After locating the line with "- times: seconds" in the data that follows, return it and every later line exactly, up to and including the line with "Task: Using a".
------ Provided entries
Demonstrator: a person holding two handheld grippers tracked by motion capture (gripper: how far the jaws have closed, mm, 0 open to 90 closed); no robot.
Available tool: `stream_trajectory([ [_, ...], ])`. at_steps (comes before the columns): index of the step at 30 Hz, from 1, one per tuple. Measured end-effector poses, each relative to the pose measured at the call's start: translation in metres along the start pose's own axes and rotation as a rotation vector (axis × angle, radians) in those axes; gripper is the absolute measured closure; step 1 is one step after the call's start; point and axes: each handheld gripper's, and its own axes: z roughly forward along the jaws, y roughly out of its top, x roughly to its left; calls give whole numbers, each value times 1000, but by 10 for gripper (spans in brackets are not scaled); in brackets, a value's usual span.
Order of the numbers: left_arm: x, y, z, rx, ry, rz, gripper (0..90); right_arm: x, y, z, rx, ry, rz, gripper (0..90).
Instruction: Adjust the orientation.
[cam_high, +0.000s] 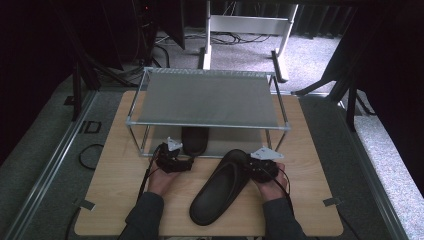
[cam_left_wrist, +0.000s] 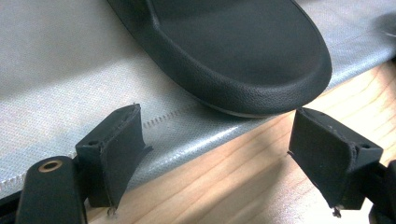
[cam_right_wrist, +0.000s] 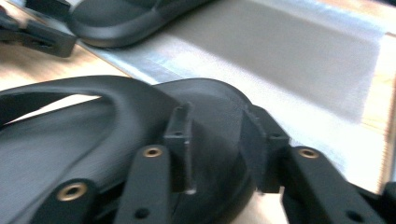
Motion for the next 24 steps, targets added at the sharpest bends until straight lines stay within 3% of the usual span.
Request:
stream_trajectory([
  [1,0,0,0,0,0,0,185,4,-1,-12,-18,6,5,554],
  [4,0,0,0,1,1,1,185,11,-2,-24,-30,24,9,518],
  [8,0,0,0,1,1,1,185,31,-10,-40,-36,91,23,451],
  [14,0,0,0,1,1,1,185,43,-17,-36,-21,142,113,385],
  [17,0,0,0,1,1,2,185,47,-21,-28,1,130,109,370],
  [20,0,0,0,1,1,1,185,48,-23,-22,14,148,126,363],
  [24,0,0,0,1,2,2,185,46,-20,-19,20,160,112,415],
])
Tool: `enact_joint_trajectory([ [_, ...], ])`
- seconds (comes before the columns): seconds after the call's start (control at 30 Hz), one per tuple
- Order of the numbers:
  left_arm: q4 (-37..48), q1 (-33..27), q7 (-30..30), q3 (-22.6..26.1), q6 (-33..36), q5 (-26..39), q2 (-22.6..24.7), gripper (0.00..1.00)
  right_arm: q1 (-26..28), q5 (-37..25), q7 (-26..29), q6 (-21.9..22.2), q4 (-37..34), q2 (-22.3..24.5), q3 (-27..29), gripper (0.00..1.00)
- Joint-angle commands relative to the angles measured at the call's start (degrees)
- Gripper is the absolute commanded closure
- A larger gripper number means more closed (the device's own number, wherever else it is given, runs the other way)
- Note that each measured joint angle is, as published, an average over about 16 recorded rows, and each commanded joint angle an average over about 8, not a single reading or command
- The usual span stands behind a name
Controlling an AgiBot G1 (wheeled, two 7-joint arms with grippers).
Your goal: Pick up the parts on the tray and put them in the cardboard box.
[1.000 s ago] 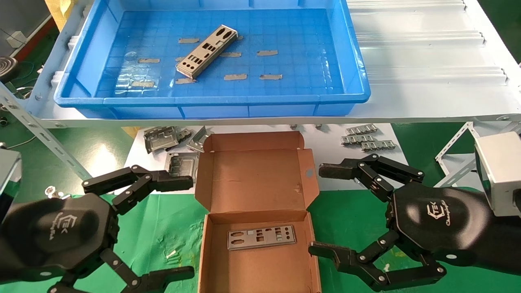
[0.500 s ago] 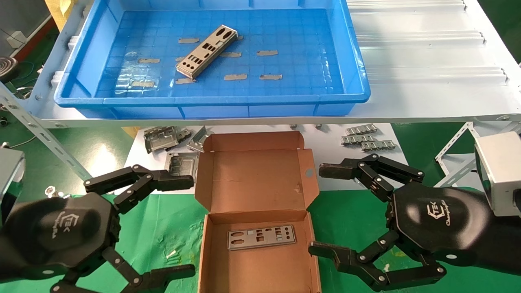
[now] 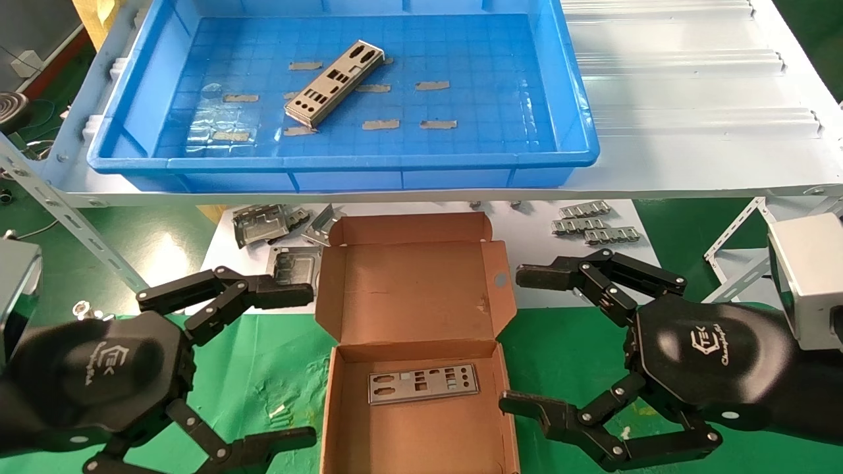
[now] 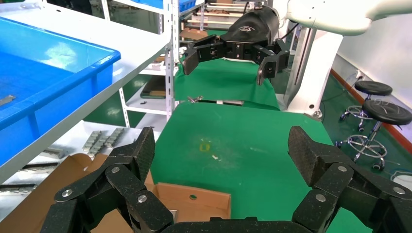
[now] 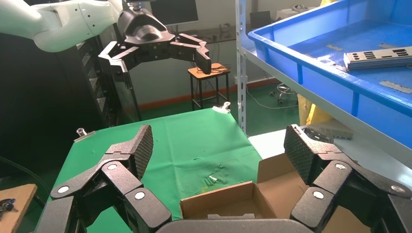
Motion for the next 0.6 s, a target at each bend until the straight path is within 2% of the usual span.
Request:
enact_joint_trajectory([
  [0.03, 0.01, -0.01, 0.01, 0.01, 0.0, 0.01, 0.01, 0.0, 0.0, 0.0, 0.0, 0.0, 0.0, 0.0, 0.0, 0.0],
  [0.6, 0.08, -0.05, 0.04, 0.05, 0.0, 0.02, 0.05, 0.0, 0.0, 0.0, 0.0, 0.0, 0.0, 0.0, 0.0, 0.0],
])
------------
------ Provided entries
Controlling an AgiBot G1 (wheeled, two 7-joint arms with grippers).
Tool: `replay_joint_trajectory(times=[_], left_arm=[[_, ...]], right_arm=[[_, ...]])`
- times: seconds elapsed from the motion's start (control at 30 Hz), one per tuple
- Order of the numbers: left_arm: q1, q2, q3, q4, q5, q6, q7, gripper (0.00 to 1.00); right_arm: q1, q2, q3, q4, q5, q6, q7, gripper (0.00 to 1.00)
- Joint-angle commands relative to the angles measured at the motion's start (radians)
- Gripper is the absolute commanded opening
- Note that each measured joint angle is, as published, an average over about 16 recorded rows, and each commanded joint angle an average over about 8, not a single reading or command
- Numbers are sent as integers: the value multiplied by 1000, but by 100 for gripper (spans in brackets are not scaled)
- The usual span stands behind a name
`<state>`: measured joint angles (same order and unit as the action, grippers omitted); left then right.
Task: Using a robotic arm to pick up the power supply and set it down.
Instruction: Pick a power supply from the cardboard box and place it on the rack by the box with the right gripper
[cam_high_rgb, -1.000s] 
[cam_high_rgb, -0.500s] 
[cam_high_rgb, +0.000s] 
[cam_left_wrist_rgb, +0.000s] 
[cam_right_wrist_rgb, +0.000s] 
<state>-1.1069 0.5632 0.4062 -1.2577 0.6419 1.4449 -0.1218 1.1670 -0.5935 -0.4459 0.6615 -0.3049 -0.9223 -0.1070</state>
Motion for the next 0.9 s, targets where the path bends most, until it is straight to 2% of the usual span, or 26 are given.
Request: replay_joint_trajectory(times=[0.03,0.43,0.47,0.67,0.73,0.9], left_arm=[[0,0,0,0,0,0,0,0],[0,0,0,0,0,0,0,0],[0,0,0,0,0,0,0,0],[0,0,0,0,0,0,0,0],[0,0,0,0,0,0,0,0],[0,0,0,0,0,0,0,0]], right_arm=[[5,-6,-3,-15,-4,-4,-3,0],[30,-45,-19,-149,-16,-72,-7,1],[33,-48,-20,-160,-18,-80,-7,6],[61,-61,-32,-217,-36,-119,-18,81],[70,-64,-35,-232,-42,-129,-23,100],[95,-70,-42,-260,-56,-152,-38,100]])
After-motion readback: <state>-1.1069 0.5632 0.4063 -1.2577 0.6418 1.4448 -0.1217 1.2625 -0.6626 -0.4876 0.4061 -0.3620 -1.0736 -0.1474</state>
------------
*Written reply*:
- times: seconds elapsed from the motion's start (control at 30 Hz), one per tuple
- Order of the numbers: left_arm: q1, q2, q3, q4, q5, q6, q7, gripper (0.00 to 1.00); right_arm: q1, q2, q3, q4, q5, q6, q7, gripper (0.00 to 1.00)
- Joint-angle commands relative to the angles measured at the motion's start (radians)
- Gripper is the absolute commanded opening
- Note that each measured joint angle is, as published, an average over about 16 recorded rows, and each commanded joint angle an average over about 8, not a single reading or command
- Numbers are sent as integers: the value multiplied by 1000, but by 100 for gripper (spans in brackets are not scaled)
- The usual span stands behind a name
`<state>`: measured joint angles (same order and unit as the action, grippers omitted); left then right.
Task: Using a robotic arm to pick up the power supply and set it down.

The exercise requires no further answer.